TASK INSTRUCTIONS:
Find the line holding "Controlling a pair" in the entries below. Give it again exactly, along with every line after it up to and including the line holding "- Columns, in".

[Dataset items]
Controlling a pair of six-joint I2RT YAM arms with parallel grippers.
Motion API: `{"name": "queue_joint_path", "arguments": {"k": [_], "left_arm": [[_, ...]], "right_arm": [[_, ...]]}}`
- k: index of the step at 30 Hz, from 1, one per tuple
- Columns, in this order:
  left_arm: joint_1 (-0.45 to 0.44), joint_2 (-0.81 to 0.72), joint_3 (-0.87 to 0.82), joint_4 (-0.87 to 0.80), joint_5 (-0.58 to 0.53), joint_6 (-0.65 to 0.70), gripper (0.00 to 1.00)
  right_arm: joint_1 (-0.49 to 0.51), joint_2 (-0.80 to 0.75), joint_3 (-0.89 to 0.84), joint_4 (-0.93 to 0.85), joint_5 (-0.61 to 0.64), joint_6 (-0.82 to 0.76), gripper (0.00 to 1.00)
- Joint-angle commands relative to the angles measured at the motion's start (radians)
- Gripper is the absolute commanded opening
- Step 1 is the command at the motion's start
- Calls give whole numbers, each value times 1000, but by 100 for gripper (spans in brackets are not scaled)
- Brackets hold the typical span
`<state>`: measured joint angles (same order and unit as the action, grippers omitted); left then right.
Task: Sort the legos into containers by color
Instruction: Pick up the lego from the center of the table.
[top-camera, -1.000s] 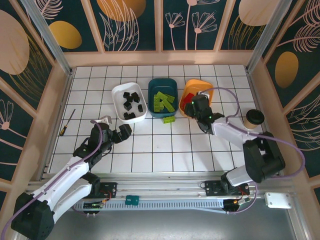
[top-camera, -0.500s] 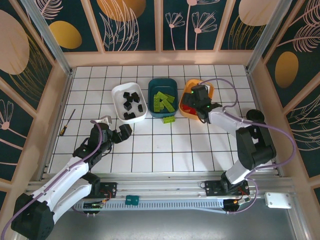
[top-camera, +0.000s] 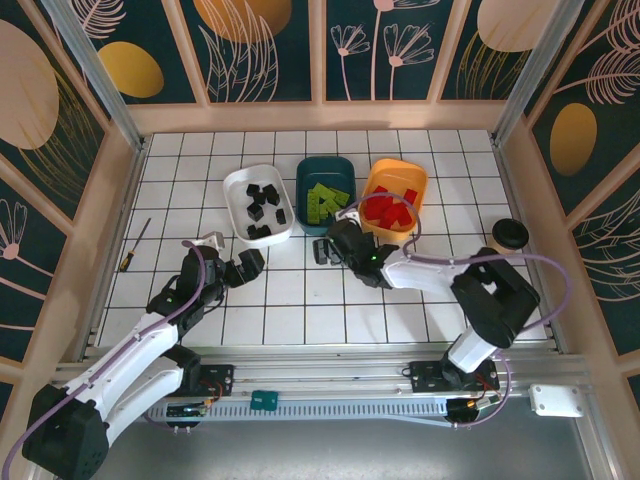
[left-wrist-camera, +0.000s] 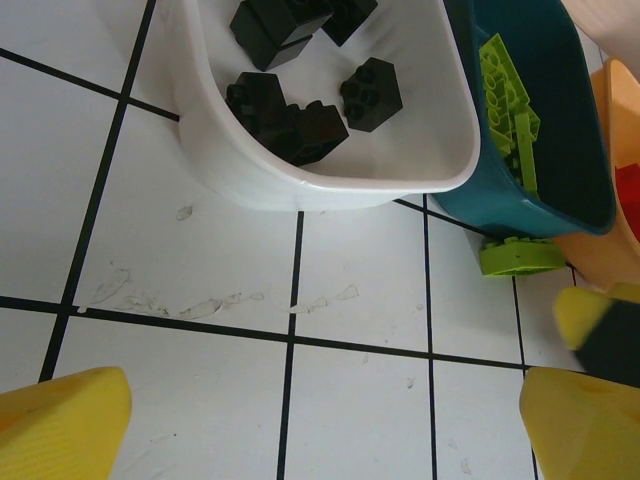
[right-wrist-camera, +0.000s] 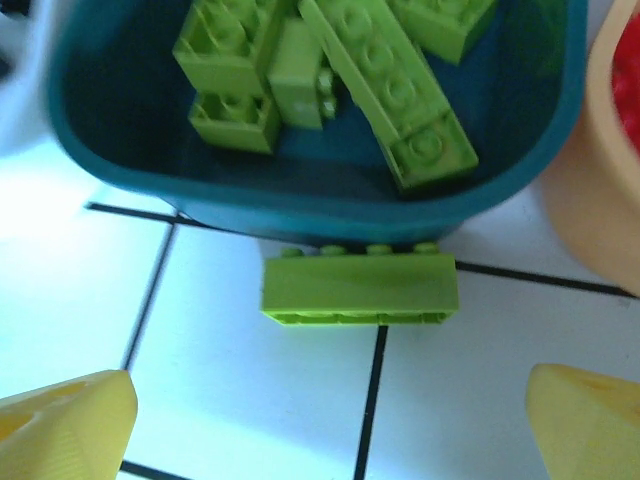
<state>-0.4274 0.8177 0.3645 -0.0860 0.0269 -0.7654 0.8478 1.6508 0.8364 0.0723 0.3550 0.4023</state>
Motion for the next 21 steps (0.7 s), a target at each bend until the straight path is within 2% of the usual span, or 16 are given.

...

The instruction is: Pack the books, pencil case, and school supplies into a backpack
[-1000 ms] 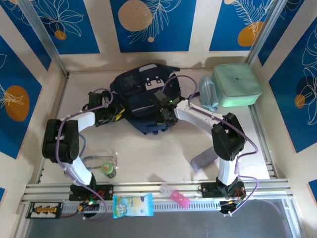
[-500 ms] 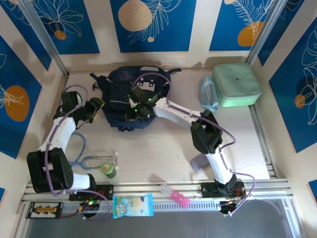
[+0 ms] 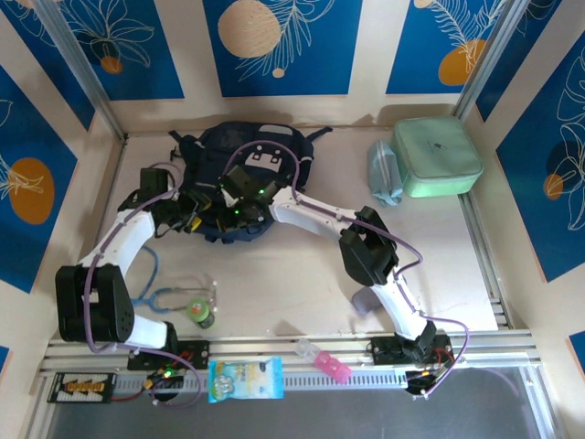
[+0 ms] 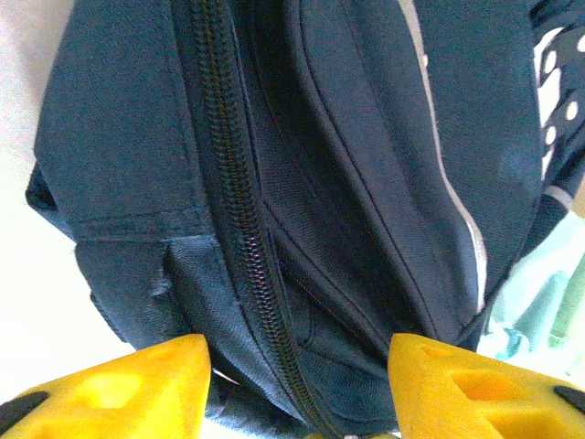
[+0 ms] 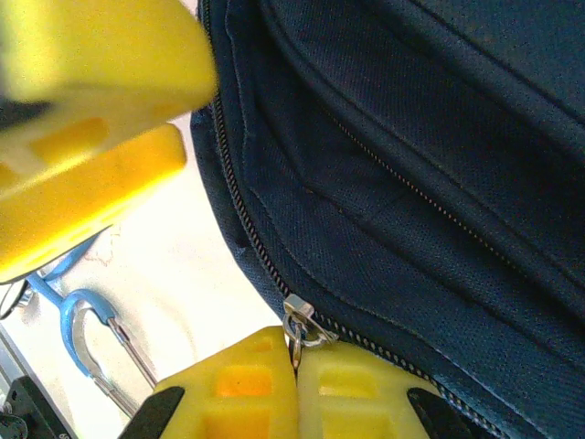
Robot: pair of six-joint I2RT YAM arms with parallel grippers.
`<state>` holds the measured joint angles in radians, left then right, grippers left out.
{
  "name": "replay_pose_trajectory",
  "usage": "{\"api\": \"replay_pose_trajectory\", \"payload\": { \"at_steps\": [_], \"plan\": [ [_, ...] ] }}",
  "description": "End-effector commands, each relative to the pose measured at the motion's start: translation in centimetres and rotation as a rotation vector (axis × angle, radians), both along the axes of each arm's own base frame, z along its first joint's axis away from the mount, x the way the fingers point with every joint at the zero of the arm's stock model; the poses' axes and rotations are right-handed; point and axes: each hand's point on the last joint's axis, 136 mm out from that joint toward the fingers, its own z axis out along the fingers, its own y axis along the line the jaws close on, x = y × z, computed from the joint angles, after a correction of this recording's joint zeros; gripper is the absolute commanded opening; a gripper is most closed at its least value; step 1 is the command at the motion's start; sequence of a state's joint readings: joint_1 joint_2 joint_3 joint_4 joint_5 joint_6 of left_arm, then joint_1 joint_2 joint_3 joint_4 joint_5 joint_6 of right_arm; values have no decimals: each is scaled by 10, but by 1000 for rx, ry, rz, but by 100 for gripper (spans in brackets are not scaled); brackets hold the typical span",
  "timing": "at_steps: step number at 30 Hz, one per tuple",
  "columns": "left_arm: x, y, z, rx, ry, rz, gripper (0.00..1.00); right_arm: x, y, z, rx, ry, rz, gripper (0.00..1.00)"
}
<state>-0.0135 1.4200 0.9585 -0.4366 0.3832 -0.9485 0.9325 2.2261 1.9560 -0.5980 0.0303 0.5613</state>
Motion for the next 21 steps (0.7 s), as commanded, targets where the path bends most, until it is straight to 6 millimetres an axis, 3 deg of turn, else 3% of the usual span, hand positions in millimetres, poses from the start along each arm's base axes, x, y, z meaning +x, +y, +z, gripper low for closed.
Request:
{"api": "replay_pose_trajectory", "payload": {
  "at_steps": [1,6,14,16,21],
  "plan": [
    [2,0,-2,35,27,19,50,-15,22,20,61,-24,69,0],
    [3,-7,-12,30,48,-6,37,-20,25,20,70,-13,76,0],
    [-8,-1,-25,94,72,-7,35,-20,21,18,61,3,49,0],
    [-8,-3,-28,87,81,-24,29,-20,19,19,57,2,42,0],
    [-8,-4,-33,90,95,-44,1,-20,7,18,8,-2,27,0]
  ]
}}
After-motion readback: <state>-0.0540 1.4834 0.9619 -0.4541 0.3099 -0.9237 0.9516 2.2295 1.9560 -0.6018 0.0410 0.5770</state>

RESPONSE FOR THIS EXERCISE:
Controlling a pair of six-joint I2RT YAM arms with parallel grippers.
Motion API: `{"name": "queue_joint_path", "arguments": {"k": [_], "left_arm": [[_, ...]], "right_arm": [[_, ...]]}}`
- k: index of the step at 30 Hz, from 1, one per tuple
- Columns, in this order:

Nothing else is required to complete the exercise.